A more efficient way of reading MD trajectory
In the workflow, we do not need to read every frame of trajectory, but only what we want. So, we should firstly make the following dict to map the frame to the trajectory:
frames_dict = {
Trajectory0: [23, 56, 78],
Trajectory1: [22],
...
}
Then, reading each trajectory:
for traj, f_idx in frames_dict.items():
traj.read(f_idx)
For a LAMMPS trajectory or other raw text files, the read should be
def read(self, f_idx: list[int]):
with open(self.fname) as f:
for ii, lines in enumerate(itertools.zip_longest(*[f] * self.nlines)):
if ii not in f_idx:
continue
self.process_block(lines)
where nlines is the number of lines in each block, which should be determined in the very beginning.

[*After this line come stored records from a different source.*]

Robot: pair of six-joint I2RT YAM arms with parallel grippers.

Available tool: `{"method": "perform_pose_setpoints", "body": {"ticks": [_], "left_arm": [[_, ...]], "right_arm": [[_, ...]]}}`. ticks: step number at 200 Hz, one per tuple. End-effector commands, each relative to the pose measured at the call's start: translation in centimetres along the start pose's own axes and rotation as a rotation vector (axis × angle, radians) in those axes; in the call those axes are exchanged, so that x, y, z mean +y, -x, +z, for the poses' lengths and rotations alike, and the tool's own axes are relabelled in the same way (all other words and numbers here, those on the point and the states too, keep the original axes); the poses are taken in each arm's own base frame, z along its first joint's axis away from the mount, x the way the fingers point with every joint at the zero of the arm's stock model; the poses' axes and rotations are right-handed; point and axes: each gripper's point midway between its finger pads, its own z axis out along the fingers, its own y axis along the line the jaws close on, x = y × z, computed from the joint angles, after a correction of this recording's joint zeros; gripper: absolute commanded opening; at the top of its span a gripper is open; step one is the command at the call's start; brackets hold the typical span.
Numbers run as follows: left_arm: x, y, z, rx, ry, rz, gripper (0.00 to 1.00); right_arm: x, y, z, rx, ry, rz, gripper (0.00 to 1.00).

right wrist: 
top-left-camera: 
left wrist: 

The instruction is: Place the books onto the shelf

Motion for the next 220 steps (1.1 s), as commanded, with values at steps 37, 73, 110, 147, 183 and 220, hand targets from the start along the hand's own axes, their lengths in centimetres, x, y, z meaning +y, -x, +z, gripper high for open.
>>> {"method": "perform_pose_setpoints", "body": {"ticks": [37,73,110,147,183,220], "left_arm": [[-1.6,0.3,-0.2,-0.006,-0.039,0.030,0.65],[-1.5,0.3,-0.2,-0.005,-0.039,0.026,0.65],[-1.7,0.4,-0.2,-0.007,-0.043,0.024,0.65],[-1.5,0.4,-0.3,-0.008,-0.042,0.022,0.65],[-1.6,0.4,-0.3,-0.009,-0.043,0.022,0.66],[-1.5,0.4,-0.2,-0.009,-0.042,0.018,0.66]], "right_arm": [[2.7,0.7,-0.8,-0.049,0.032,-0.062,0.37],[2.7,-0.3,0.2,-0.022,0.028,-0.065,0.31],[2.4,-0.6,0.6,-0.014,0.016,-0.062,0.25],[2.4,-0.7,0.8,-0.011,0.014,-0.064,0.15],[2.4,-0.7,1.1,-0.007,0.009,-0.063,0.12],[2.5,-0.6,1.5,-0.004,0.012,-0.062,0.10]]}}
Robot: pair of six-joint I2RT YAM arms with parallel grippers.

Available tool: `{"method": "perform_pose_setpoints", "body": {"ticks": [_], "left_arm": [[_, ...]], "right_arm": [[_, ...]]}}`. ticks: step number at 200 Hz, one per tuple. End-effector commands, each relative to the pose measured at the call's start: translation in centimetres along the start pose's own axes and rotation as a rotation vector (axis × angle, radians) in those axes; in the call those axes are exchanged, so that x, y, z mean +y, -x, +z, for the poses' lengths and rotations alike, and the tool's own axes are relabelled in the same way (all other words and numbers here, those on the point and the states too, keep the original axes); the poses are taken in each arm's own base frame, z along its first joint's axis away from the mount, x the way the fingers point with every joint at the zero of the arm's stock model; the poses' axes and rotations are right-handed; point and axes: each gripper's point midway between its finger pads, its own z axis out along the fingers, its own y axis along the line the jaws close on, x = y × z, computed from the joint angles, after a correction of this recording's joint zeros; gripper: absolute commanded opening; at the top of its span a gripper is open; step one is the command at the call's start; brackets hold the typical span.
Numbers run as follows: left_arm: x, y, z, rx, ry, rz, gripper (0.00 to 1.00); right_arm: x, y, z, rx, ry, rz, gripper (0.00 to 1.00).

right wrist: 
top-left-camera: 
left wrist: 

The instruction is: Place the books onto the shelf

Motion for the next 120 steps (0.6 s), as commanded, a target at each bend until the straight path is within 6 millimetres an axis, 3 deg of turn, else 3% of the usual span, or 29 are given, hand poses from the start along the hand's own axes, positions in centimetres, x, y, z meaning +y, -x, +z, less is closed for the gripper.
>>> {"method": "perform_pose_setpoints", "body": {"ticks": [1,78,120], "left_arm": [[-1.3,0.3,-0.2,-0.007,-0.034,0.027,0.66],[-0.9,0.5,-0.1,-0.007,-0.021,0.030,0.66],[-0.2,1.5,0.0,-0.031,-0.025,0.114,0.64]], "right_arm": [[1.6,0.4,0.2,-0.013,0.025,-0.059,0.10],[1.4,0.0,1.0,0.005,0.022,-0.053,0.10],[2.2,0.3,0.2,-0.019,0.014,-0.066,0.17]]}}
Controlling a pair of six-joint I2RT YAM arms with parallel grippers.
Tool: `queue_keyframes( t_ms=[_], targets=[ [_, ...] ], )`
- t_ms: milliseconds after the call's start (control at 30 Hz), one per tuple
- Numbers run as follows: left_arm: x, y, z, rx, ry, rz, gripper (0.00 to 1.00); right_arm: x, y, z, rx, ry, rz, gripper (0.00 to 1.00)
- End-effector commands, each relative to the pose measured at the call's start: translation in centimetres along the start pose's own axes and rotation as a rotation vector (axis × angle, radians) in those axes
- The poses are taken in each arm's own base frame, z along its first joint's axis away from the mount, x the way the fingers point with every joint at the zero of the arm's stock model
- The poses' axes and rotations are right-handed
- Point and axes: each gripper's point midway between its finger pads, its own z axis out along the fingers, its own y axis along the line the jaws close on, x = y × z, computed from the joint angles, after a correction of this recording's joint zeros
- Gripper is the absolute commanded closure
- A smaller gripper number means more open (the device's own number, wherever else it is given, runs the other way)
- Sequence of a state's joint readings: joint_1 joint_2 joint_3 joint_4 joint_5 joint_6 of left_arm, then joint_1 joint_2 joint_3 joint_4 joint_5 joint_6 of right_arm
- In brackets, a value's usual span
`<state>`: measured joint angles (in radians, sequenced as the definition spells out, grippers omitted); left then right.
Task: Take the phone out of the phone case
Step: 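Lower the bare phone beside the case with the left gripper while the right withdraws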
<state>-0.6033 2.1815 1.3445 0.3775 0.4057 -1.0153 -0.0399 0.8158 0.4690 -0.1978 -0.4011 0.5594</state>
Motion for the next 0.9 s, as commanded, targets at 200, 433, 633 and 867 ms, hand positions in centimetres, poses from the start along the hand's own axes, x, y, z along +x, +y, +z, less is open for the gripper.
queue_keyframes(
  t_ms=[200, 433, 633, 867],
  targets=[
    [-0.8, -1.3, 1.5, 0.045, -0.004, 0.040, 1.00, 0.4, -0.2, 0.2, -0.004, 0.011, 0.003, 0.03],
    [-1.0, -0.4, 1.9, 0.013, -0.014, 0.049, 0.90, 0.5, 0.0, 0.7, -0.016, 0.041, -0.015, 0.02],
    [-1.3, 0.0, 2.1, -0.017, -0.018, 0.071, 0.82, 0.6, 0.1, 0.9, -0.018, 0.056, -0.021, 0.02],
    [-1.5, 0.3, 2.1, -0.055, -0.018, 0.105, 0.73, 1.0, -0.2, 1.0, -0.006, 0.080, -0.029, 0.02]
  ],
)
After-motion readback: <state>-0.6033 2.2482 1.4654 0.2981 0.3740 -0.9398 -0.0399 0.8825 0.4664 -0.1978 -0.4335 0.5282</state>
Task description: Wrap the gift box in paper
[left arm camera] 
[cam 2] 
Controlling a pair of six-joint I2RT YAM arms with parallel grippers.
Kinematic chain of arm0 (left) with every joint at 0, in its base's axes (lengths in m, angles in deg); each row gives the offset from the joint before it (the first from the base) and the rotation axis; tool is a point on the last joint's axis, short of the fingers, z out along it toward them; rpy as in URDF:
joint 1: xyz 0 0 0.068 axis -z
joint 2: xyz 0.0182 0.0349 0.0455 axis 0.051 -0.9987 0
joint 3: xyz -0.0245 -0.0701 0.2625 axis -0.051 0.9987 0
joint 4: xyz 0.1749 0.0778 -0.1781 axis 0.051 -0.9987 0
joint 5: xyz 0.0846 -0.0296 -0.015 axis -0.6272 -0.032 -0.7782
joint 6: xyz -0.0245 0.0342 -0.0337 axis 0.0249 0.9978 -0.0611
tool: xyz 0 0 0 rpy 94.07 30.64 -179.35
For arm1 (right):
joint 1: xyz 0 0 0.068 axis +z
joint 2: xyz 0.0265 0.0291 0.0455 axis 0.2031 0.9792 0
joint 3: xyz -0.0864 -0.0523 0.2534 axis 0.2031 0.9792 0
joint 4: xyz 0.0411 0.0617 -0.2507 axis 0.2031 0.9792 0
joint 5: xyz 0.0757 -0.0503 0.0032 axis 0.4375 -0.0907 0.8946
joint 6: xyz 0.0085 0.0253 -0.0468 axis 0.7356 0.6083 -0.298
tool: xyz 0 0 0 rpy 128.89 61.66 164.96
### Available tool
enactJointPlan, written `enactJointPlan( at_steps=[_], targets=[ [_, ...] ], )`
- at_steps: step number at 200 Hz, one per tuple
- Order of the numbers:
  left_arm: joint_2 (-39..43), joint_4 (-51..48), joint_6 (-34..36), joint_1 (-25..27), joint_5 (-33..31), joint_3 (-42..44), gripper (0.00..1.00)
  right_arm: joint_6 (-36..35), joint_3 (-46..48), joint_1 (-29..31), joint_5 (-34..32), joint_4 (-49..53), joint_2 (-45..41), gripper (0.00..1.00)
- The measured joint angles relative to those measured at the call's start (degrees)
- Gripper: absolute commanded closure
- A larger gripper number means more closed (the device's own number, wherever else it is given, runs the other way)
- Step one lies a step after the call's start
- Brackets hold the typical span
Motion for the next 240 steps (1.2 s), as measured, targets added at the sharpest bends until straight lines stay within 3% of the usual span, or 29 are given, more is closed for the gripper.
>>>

Usually, every frame has the same number of lines.
process_block method should convert a LAMMPS frame to dpdata.
This way of loading trajectory should replace the implementation in https://github.com/deepmodeling/dpgen2/blob/2011090d12ba26a1eb3849634883f9ae0b62cc9d/dpgen2/exploration/selector/conf_selector_frame.py#L132-L138
The problem is how. Shall we provide this highly efficient way of reading frames from trajectories to dpdata or directly implement it to dpgen2?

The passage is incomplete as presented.